In Grullon, the custodial mother filed for contempt pro se but the Department served the complaint/summons and became involved in the case.  The defendant noncustodial father denied he had the ability to pay (the child support order was for $123/week but his weekly income was only $136) and counterclaimed to modify the order.  He also pointed out he was enrolled in a truck driver program paid for by the Department of Veterans Affairs that he was scheduled to finish in a few weeks.  The Department sought to incarcerate him, and the judge was not inclined to do so until the defendant made a comment the judge didn’t like and the judge determined the father had a “poor attitude”, at which point it ordered him incarcerated for 10 days subject to a $500 purge amount and increased his weekly payments to $153.  Eventually, the defendant (with help from counsel) filed a separate complaint for modification, which the judge granted.


The Court found that the requirements of Turner had been violated in a number of ways.  First, the notices the father received didn’t inform him that ability to pay would be a critical issue.  Second, neither the Department nor the judge referred to the financial information form provided by the defendant to determine if he was in fact indigent (on those forms, he indicated his weekly income after expenses was only $86 yet his weekly child support order was $123).  Third, the defendant wasn’t given a chance by the judge to “respond to statements and questions about his financial status” as per Turner; instead, the judge only asked why the defendant hadn’t filed for modification before (and apparently didn’t realize he had counterclaimed for it in the instant case).  And fourth, the judge never expressly found that the defendant had the ability to pay (in fact, the judge never checked the “defendant has the ability to pay” box on the form), instead relying on his “poor attitude”, which “blurred the line between civil contempt, which is remedial in nature, and criminal contempt, which is punitive in nature.”  The Court also commented in a footnote that the $500 purge amount was not at all connected to an ability to pay.

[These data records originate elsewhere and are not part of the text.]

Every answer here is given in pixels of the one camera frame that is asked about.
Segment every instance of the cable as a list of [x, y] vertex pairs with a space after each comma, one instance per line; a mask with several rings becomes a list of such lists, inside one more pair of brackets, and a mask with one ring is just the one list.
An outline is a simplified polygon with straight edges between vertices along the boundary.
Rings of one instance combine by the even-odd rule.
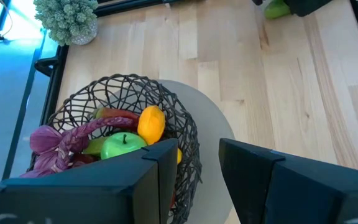
[[11, 13], [9, 13], [9, 9], [7, 8], [7, 6], [5, 5], [4, 1], [3, 0], [0, 0], [0, 3], [4, 6], [4, 9], [6, 10], [9, 18], [11, 19], [11, 26], [9, 27], [9, 29], [3, 33], [3, 34], [0, 34], [0, 40], [3, 40], [4, 39], [4, 36], [9, 33], [12, 29], [12, 26], [13, 26], [13, 20], [12, 20], [12, 16], [11, 16]]

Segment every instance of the floor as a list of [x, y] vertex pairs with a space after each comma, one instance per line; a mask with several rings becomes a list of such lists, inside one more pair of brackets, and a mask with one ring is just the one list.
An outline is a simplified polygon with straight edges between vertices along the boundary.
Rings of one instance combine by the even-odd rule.
[[[40, 25], [33, 18], [35, 7], [32, 5], [32, 0], [12, 0], [9, 8], [14, 21], [13, 27], [6, 36], [7, 40], [0, 42], [0, 181], [11, 146], [34, 50], [39, 47], [43, 37]], [[4, 30], [9, 28], [10, 23], [9, 18], [6, 19]], [[56, 44], [47, 42], [42, 56], [50, 57], [51, 54], [55, 54], [55, 51]], [[48, 77], [40, 73], [35, 74], [11, 177], [23, 174], [29, 166], [31, 157], [29, 135], [39, 125], [48, 83]]]
[[[59, 105], [114, 73], [199, 89], [237, 140], [358, 169], [358, 26], [349, 1], [274, 21], [245, 0], [100, 18], [92, 43], [70, 47]], [[238, 223], [234, 210], [226, 223]]]

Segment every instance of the white flower pot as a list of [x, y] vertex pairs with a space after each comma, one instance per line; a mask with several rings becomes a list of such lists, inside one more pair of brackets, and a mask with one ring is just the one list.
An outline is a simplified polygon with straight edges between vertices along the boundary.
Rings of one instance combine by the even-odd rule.
[[98, 33], [97, 20], [94, 20], [94, 22], [91, 22], [91, 24], [89, 25], [89, 28], [91, 29], [91, 34], [90, 35], [78, 35], [78, 36], [71, 38], [71, 41], [73, 42], [73, 44], [85, 45], [85, 44], [88, 44], [89, 42], [91, 42], [96, 37], [96, 34]]

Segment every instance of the red pepper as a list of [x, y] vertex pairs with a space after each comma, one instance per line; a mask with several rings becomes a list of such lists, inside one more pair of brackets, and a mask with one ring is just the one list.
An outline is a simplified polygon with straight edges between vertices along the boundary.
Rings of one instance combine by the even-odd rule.
[[127, 110], [113, 109], [113, 108], [99, 108], [93, 112], [93, 118], [115, 118], [115, 117], [123, 117], [130, 118], [137, 121], [139, 119], [139, 115], [134, 114]]
[[172, 195], [172, 198], [171, 198], [171, 205], [170, 205], [170, 208], [172, 208], [175, 204], [175, 195], [176, 195], [177, 191], [176, 190], [173, 190], [173, 195]]
[[73, 155], [72, 160], [73, 160], [72, 168], [74, 168], [74, 167], [79, 167], [79, 166], [82, 166], [85, 164], [90, 164], [92, 162], [96, 162], [98, 159], [91, 155], [76, 153]]

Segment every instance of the woven metal basket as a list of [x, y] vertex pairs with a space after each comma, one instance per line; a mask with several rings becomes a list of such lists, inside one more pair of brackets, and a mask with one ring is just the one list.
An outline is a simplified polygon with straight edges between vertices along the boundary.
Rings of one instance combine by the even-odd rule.
[[[158, 105], [165, 114], [166, 124], [162, 140], [177, 138], [183, 153], [182, 162], [177, 169], [175, 205], [171, 208], [171, 215], [172, 223], [185, 223], [193, 205], [197, 184], [201, 181], [200, 145], [196, 124], [176, 94], [147, 77], [115, 74], [91, 82], [71, 95], [63, 102], [63, 106], [49, 117], [48, 125], [62, 133], [90, 122], [94, 110], [100, 107], [141, 114], [149, 105]], [[119, 131], [123, 130], [106, 126], [94, 131], [89, 138], [110, 136]], [[33, 154], [29, 170], [32, 170], [36, 159], [37, 156]]]

In other findings, the Court found that the Department failed in its statutory obligation to help the defendant file for modification (the IV-D statute requires the Department to provide services to families, including to modify child support) since the defendant had testified he had reached out to the Department for help filing a modification in the past but got no response.  The Court also held that the probate courts have the power to modify child support within the context of a civil contempt proceeding, and that it is not necessary for a separate complaint for modification to be filed.

Judge Gant’s concurrence lays out six several points, several of which suggest he would have found a right to counsel had the Court reached the issue:


  1. Turner itself stated that there was an “important caveat” to its holding that counsel was not required, which is that the procedural safeguards it outlined were actually available. Judge Gants noted that if the MA high court gets additional notice that the Turner safeguards are not being followed (i.e., that the instant case is not an outlier), “A right to counsel would be necessary to ensure that these procedural safeguards are faithfully applied.”
  2. The standard of proof to find someone guilty of civil contempt, which is “clear and convincing”, is a “demanding one.”
  3. Judge Gants took exception to Turner’s conclusion that ability to pay is essentially the same determination as the “routine” one made that a person is indigent for purposes of appointed counsel.  Judge Gants observed that even if a person is appointed counsel, he/she might still be determined to be able to pay some amount because the “ability to pay” determination can include imputed income, and therefore the “ability to pay” determination is more complex.  This point supports a categorical finding for a right to counsel.
  4. The Massachusetts Constitution has often been construed to provide greater rights to counsel than SCOTUS, and two examples of this are probation revocation and termination of parental rights.  This point also supports a categorical finding for a right to counsel.
  5. The Court in 1990 recognized a right to counsel for those being incarcerated for inability to pay a fee or fine (a case called Commonwealth v. Gomes) and “If a defendant is entitled to counsel when he or she faces the risk of incarceration for failing to pay a fine, it is fair to ask why the same right would not apply where a defendant faces the risk of incarceration for failing to pay a court-ordered child support payment.”  This is the third point that supports a categorical finding for a right to counsel.
  6. The “asymmetry of representation” created if a noncustodial parent is given counsel but the custodial parent is pro se isn’t clear cut because even where a custodial parent lacks counsel, “incarceration for civil contempt may not always be the most effective way to accomplish [the goal of providing child support], as illustrated by this case.”  Here, the defendant was weeks away from finishing an educational program that could have increased his income.  Also, counsel may help defendants increase their income in other ways, like helping the defendant apply for public benefits.



The NCCRC assisted with the merits and amicus briefing in the case.